Laliberté

Description

215 pages
Contains Photos, Bibliography, Index
$39.95
ISBN 2-89192-126-7
DDC 730'.92

Year

1990

Contributor

Reviewed by Terrence Paris

Terrence Paris is Public Services Librarian at Mount St. Vincent
University in Halifax.

Review

The contribution of writers to the definition of Quebec nationalism has
long been recognized; the ideological content of the work of visual
artists has been less extensively analyzed. Albert Laliberté
(1878–1953) was inspired by the labors and exploits of the pioneers
and public figures who helped create a unique society on the North
American continent. He expressed his pride and nostalgia in his vast
output of more than 700 sculptures, ranging from clay maquettes to a few
bronze monuments—such as his most famous commission depicting Dollard
Des Ormeaux, the hero of Long-Sault, flanked by a female figure
symbolizing Victory and France.

Laliberté appears alienated from the mainstream of twentieth-century
art, and, indeed from the whole of modern industrial civilization. The
titles of his symbolic figures suggest pessimism and anxiety—Le
Désespoir, L’Angoisse, Les Déchus—while his evocation of the hard,
simple lives of the farmer and the craftsman in his series of figurines
“Légendes, métiers et coutumes disparus du Canada” expresses a
yearning for past values and social mores. In 1935, Annette Doré
commented, “all his compositions bear the stamp of 1900: a taste for
circumlocution, symbols, something of the romantic.”

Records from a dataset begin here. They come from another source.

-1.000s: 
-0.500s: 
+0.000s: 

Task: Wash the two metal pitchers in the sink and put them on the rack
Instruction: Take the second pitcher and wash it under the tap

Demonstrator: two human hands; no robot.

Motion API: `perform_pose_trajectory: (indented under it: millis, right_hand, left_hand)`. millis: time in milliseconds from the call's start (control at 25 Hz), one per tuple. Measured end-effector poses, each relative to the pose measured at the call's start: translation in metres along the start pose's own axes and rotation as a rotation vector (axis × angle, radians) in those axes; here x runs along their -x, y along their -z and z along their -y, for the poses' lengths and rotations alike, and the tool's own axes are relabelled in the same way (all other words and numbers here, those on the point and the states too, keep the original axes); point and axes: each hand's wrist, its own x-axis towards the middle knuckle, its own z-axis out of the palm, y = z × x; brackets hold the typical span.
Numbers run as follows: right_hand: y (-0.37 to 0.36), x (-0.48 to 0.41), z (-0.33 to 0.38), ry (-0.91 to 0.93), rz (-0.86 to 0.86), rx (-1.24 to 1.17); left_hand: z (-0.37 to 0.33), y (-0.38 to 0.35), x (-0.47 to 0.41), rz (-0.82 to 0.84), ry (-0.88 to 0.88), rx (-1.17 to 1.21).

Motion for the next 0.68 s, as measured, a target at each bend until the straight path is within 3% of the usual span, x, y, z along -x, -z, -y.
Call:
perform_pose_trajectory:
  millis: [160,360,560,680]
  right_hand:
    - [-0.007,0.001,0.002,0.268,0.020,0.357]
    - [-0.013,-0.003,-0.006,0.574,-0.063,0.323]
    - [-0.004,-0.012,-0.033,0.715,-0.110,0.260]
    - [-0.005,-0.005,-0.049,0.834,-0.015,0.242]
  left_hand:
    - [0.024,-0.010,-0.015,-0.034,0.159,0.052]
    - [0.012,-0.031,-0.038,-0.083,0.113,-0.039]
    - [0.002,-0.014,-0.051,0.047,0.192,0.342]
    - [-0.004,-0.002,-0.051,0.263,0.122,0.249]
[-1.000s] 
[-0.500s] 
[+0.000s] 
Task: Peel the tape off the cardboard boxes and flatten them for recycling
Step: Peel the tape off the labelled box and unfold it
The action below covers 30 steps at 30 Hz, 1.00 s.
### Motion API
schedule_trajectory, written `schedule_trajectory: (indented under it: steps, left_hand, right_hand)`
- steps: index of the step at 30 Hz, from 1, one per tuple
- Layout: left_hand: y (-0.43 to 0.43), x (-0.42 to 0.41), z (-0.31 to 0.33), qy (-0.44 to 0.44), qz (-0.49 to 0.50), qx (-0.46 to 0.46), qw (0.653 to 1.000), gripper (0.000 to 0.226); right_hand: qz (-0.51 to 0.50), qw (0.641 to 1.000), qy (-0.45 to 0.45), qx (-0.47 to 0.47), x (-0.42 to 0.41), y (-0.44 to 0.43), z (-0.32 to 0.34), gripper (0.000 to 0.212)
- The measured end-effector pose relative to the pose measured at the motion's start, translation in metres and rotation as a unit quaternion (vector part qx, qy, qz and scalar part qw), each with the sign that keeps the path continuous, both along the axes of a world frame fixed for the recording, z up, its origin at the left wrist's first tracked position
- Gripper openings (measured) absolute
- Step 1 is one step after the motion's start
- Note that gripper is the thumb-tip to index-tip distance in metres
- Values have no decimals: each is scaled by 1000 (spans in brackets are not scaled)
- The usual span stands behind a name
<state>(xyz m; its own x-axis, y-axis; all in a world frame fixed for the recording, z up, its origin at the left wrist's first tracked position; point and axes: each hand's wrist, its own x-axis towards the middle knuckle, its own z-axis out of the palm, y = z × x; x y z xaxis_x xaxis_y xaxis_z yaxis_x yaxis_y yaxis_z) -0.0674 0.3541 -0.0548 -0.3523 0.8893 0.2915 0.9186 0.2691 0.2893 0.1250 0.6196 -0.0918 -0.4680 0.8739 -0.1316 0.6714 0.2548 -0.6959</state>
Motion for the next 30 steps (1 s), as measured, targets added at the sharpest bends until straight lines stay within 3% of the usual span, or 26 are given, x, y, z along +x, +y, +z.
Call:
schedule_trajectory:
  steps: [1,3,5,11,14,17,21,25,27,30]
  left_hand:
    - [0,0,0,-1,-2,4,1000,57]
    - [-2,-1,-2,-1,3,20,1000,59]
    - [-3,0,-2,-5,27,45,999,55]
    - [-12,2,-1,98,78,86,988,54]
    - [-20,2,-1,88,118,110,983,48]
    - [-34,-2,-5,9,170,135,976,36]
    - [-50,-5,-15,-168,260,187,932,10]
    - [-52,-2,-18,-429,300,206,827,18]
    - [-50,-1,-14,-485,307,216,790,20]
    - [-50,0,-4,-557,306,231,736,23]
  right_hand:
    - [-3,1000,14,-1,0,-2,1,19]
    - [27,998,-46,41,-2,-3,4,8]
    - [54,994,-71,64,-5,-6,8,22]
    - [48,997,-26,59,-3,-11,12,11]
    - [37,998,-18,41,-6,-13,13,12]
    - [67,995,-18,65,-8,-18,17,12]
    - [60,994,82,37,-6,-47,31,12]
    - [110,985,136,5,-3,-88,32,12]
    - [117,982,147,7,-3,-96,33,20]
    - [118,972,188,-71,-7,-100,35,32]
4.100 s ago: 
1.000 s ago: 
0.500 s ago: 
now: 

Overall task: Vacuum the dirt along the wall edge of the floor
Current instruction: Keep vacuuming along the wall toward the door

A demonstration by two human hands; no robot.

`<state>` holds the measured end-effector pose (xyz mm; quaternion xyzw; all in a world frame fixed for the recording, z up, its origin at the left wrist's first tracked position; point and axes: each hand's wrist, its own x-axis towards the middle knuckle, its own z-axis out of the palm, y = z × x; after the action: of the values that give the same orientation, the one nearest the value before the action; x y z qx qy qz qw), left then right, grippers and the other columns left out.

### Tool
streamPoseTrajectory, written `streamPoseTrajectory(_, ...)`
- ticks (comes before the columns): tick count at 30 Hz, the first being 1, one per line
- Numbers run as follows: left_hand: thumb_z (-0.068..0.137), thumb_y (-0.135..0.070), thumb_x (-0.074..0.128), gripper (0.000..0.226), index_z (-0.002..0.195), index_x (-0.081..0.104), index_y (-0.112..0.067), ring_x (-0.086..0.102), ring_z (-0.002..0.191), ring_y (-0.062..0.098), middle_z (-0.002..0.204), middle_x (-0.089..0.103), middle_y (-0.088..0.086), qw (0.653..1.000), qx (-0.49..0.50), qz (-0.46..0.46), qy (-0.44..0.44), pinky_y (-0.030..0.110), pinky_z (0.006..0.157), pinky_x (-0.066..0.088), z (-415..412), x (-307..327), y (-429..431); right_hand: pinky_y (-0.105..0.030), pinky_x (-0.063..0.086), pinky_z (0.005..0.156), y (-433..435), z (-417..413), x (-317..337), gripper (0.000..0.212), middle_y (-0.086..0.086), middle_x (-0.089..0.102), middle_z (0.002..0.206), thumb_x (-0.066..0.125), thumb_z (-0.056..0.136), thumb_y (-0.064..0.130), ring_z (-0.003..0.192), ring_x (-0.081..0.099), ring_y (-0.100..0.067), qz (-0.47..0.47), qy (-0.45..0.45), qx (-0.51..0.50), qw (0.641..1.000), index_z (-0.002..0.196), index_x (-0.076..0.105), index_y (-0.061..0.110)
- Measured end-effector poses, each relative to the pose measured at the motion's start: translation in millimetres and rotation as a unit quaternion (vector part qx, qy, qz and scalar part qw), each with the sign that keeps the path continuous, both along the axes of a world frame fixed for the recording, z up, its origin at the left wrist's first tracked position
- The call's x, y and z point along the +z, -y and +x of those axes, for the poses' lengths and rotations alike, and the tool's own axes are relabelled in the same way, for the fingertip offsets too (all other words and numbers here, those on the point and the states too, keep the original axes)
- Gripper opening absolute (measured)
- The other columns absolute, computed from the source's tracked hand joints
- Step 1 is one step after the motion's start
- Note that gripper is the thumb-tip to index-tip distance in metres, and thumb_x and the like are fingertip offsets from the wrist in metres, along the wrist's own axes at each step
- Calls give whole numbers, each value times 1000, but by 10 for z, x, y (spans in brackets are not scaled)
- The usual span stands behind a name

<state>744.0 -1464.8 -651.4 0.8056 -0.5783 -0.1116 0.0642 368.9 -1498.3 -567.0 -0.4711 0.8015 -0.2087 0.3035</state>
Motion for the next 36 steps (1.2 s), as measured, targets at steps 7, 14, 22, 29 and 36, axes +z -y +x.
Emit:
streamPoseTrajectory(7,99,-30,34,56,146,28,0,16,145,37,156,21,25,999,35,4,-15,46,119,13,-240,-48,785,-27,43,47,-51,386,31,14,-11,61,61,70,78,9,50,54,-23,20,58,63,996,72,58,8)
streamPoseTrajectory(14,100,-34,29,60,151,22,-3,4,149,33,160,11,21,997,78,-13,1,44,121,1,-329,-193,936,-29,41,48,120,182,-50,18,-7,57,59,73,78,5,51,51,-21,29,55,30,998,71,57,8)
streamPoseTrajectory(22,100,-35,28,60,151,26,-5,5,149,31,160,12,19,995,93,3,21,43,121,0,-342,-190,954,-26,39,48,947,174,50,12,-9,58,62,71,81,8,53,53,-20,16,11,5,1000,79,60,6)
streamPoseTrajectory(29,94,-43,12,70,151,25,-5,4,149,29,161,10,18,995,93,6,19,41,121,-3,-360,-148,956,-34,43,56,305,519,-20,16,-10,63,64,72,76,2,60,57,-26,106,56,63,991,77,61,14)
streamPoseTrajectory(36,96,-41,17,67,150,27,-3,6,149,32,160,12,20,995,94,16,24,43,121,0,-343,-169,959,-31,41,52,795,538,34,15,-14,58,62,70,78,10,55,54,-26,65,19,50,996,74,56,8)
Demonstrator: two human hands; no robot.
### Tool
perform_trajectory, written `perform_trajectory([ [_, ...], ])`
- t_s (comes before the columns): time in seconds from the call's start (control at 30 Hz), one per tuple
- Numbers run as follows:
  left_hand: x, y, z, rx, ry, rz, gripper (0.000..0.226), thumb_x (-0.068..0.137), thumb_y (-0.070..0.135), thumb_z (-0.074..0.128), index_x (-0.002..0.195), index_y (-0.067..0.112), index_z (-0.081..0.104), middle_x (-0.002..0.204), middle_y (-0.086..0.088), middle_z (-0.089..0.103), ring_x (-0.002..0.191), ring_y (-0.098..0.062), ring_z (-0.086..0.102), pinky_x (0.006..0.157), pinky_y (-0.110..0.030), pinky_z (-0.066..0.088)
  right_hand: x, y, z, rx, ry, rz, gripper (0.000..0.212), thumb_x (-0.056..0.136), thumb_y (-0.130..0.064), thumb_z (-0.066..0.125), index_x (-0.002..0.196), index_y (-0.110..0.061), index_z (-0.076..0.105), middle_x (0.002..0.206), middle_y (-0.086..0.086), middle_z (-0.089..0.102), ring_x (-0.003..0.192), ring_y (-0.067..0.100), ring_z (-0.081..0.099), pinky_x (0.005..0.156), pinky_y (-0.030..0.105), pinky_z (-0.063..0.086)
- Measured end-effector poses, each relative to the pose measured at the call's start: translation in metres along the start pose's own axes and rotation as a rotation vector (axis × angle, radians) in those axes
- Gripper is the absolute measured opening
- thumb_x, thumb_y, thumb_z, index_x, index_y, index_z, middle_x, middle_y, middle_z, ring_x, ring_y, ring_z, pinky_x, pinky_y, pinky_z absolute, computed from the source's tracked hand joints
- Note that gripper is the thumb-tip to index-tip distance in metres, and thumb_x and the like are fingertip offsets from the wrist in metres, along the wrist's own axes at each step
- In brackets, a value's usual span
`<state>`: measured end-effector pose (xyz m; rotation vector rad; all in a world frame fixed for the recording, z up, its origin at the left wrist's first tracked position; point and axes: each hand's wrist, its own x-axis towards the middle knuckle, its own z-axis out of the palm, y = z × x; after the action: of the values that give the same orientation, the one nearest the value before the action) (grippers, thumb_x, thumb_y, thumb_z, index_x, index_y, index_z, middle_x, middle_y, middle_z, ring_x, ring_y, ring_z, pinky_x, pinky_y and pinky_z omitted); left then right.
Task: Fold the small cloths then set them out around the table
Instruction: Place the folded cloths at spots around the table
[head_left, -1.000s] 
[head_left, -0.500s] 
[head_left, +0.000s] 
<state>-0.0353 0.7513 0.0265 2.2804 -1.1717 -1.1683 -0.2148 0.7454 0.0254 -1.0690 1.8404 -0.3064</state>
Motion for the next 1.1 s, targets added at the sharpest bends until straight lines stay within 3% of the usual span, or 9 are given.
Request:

The reproductions that make up the bulk of the catalogue compiled for
the 1990 retrospective at the Montreal Museum of Fine Arts indicate that
Laliberté felt no need to evolve a style beyond the one he learned
while a student at the Ecole des Beaux Arts in Paris. The photographs of
terracotta, plaster, bronze, and marble sculptures are arranged
chronologically, and are accompanied by extensive commentaries,
exhibition histories, and bibliographic notes. Cloutier does not try to
promote Laliberté as an important artist, but she does offer a context
in which his work can be appreciated as a noteworthy contribution to
Quebec’s cultural and ideological heritage.